Cette inflation s'explique par plusieurs facteurs convergents. D'une part, Free a affiné ses méthodologies de calcul au gré des procédures, intégrant notamment l'évolution des parts de marché et l'impact sur ses propres revenus. D'autre part, la persistance des pratiques de subventionnement chez ses concurrents durant les années de procédure a mécaniquement amplifié le préjudice revendiqué.
Un historique judiciaire déjà fourni
Cette offensive s'inscrit dans une stratégie de long terme orchestrée dès l'irruption de Free Mobile sur le marché. En 2012, l'opérateur avait déjà engagé les hostilités contre SFR sur ces mêmes pratiques, couronnant finalement ses efforts d'une victoire en 2019 avec une condamnation de quatre-vingt-dix-huit millions septante-cinq mille euros confirmée en appel.
En 2023, Free a remporté une victoire significative contre Bouygues Telecom, condamné à verser trois cent dix millions d'euros de dommages et intérêts. Cette décision fait actuellement l'objet d'un double appel, Free espérant voir les montants réévalués à la hausse tandis que Bouygues conteste la condamnation dans son principe même.

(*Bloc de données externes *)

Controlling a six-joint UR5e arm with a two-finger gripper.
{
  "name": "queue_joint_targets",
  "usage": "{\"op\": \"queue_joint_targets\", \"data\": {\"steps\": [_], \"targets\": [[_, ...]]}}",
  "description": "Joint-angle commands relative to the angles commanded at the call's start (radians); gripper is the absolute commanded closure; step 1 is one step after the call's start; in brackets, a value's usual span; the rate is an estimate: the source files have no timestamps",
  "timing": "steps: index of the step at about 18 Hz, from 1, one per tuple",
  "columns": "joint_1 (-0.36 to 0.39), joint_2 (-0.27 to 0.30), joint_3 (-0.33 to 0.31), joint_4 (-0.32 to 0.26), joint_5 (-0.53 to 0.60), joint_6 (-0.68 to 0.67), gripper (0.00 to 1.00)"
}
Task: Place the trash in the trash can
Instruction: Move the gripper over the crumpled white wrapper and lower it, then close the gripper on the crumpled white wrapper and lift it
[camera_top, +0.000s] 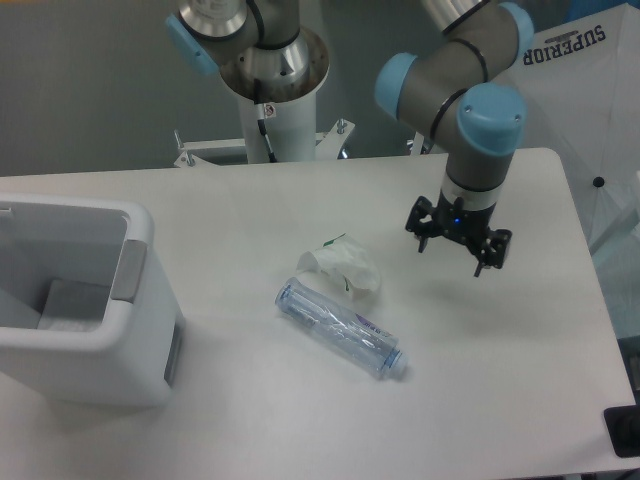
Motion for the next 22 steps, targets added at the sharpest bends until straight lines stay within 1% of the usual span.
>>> {"op": "queue_joint_targets", "data": {"steps": [5, 8, 10, 14, 17, 20, 22], "targets": [[-0.061, 0.005, -0.002, -0.009, -0.020, -0.098, 0.00], [-0.114, 0.005, -0.023, -0.014, -0.021, -0.196, 0.00], [-0.135, 0.005, -0.026, -0.014, -0.017, -0.227, 0.00], [-0.150, 0.015, -0.052, -0.014, -0.018, -0.265, 0.00], [-0.175, 0.006, -0.052, -0.012, -0.008, -0.318, 0.00], [-0.180, 0.000, -0.057, -0.011, 0.037, -0.359, 0.00], [-0.189, -0.002, -0.067, -0.008, 0.069, -0.362, 0.00]]}}
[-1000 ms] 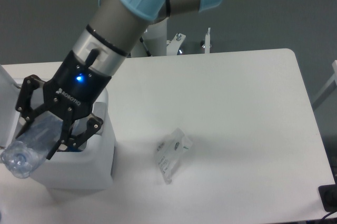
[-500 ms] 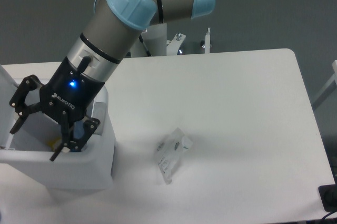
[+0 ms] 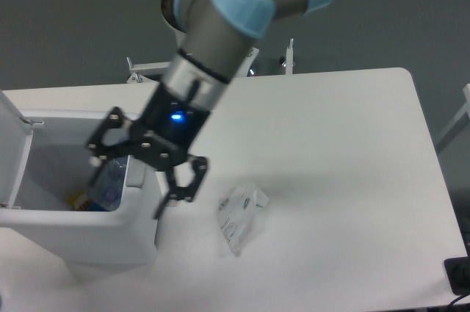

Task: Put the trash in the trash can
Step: 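Move the open gripper over the crumpled clear plastic bag and lower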

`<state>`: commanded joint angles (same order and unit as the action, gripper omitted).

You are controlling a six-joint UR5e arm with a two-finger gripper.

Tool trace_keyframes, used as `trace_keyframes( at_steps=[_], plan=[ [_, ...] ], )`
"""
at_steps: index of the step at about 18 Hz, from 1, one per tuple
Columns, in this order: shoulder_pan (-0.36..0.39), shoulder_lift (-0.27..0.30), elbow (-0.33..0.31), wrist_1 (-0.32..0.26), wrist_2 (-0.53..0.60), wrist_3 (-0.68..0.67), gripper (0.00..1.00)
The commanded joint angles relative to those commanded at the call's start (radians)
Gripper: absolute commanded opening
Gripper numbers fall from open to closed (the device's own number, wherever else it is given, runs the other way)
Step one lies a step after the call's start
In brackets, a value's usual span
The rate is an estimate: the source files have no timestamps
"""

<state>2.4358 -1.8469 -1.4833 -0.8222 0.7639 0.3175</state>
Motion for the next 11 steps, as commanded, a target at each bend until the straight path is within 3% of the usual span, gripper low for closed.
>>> trace_keyframes(
  at_steps=[3,8,11],
  plan=[
    [0.072,-0.006,-0.051,0.000,0.000,0.069,1.00],
    [0.101,-0.017,-0.094,0.000,0.009,0.168,1.00],
    [0.101,-0.034,-0.112,-0.003,0.079,0.218,1.00]
  ],
)
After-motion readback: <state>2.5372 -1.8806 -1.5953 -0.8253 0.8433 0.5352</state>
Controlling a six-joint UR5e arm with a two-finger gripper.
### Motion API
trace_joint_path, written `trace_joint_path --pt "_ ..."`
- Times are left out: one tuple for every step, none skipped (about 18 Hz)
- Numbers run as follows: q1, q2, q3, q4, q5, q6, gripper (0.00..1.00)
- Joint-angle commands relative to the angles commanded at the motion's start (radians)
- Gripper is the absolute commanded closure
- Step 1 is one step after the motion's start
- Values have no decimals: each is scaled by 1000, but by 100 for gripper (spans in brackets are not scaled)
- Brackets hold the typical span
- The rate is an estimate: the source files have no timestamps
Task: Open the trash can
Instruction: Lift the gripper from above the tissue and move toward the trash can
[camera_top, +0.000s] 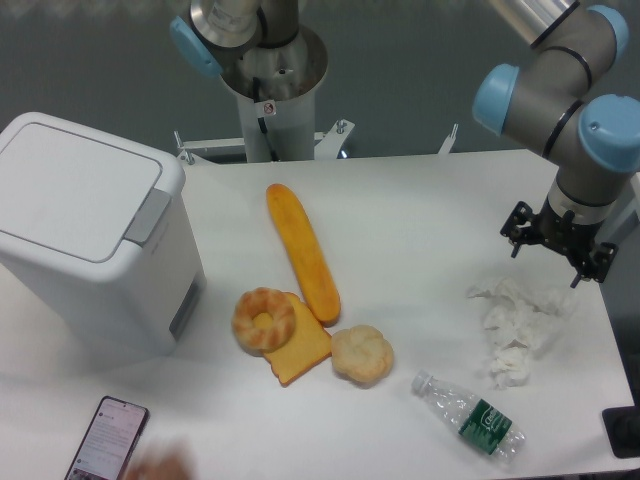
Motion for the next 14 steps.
trace_joint_path --pt "0 0 0 0 2 0 0" --pt "0 0 0 0 0 0 0" --pt "0 2 2 0 0 0 0" --pt "0 3 0 0 0 -2 0" --pt "-2 5 -2 0 -3 -2 0" --pt "-2 8 -9 2 -3 -3 0" --pt "-2 17 -32 9 -6 -3 0" --pt "-3 29 -64 35 -12 -3 0" --pt "-5 49 -96 67 -18 -6 0" --pt "-5 72 -122 87 -20 -18 0" --pt "-8 93 -130 86 -18 -38 0" --pt "-11 112 -136 83 -18 -66 0" --pt "-18 135 -152 81 -18 -104 0" --pt "-32 153 -153 80 -17 -147 0"
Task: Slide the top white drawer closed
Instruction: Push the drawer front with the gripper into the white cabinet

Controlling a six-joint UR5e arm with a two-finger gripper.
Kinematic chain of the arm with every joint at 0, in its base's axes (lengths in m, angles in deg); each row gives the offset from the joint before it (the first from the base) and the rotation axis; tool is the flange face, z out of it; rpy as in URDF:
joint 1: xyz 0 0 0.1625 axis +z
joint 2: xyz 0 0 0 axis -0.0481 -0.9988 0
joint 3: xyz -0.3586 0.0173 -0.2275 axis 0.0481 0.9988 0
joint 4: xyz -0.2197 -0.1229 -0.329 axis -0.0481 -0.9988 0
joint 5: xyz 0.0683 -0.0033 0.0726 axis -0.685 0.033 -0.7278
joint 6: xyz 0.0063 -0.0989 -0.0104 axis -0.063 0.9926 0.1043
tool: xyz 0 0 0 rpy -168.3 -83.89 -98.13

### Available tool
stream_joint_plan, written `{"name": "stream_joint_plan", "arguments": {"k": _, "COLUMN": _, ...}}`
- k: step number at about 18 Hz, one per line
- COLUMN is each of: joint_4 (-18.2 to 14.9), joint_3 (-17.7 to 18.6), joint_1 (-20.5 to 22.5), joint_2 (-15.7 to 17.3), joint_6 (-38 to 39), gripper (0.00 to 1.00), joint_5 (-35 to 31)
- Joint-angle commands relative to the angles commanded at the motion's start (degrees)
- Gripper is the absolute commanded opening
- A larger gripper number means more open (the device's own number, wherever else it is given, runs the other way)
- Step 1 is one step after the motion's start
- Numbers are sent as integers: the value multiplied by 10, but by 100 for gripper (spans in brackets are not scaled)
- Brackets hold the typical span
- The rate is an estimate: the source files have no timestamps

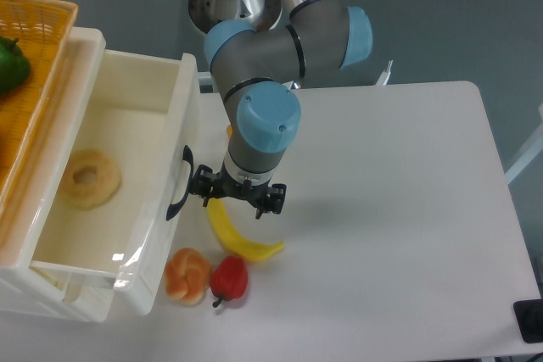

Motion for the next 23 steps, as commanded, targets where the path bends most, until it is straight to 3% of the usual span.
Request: {"name": "stream_joint_plan", "arguments": {"k": 23, "joint_4": 2, "joint_3": -2, "joint_1": -50, "joint_2": 13, "joint_6": 21, "gripper": 100, "joint_5": -3}}
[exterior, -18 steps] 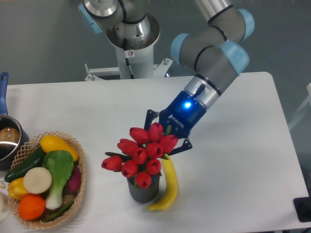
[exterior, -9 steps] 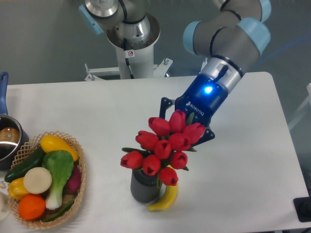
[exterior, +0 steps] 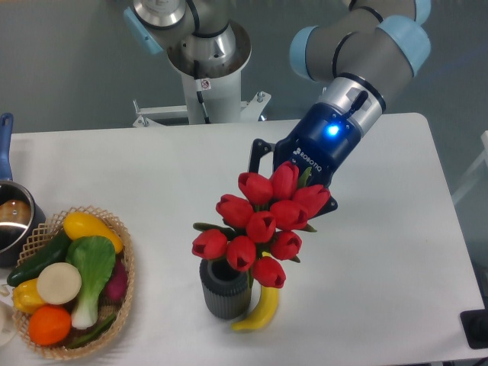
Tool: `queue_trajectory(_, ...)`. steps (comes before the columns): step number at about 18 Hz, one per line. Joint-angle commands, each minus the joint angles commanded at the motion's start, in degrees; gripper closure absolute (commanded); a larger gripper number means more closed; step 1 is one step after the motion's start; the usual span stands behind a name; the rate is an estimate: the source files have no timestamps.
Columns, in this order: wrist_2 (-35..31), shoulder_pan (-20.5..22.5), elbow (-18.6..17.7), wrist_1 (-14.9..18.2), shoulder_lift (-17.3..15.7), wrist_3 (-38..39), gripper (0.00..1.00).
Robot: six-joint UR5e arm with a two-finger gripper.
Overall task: Pick up the flowers from the vase
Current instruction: 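Lift the gripped tulips up out of the grey vase, then carry the tulip bunch away from the vase and hold it raised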
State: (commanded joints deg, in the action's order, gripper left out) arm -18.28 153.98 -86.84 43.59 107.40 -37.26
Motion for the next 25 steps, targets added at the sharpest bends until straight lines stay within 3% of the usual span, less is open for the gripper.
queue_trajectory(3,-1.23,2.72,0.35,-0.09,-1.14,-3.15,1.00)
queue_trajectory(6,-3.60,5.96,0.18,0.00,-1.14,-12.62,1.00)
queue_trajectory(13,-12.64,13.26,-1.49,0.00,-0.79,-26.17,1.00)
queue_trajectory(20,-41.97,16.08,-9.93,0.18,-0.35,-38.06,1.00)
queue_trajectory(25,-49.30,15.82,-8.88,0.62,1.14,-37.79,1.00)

Parallèlement à ces actions judiciaires, Free a développé sa propre alternative avec l'offre Free Flex, un système de location avec option d'achat qui dissocie explicitement le coût du smartphone de celui du forfait. Cette approche vise à démontrer qu'une commercialisation transparente demeure non seulement possible mais souhaitable.
Enjeux économiques et concurrentiels
Au-delà des considérations judiciaires, cette bataille révèle les mutations tectoniques du marché français des télécommunications. L'arrivée de Free en 2012 avait déjà pulvérisé l'équilibre établi, contraignant les opérateurs historiques à réviser leurs grilles tarifaires et leurs pratiques commerciales.
Les montants en jeu - jusqu'à deux milliards quatre cents millions d'euros - représentent des sommes considérables pour un secteur déjà soumis à des pressions concurrentielles intenses. À titre de comparaison, le chiffre d'affaires annuel de Bouygues Telecom avoisine les sept milliards d'euros. Une condamnation dans la fourchette haute réclamée par Free aurait donc des répercussions financières majeures, comparable aux enjeux géopolitiques que rencontrent les entreprises françaises sur les marchés internationaux, comme l'illustrent les récentes déclarations d'Emmanuel Macron sur la stabilité européenne.
Cette offensive judiciaire véhicule également un message adressé aux autorités de concurrence. Malgré les discussions actuelles sur la consolidation du secteur, notamment autour du rachat potentiel de SFR, Free démontre que les opérateurs demeurent des concurrents actifs et que les pratiques anticoncurrentielles ne seront pas tolérées.
L'issue de ces procédures pourrait redéfinir les règles du jeu sur le marché français. Une victoire de Free contraindrait Orange et Bouygues à repenser fondamentalement leur modèle commercial, avec des répercussions sur l'ensemble de l'écosystème mobile français. Selon les observateurs du secteur, cette bataille judiciaire pourrait s'étirer encore plusieurs années, les montants réclamés justifiant tous les recours possibles dans les juridictions supérieures.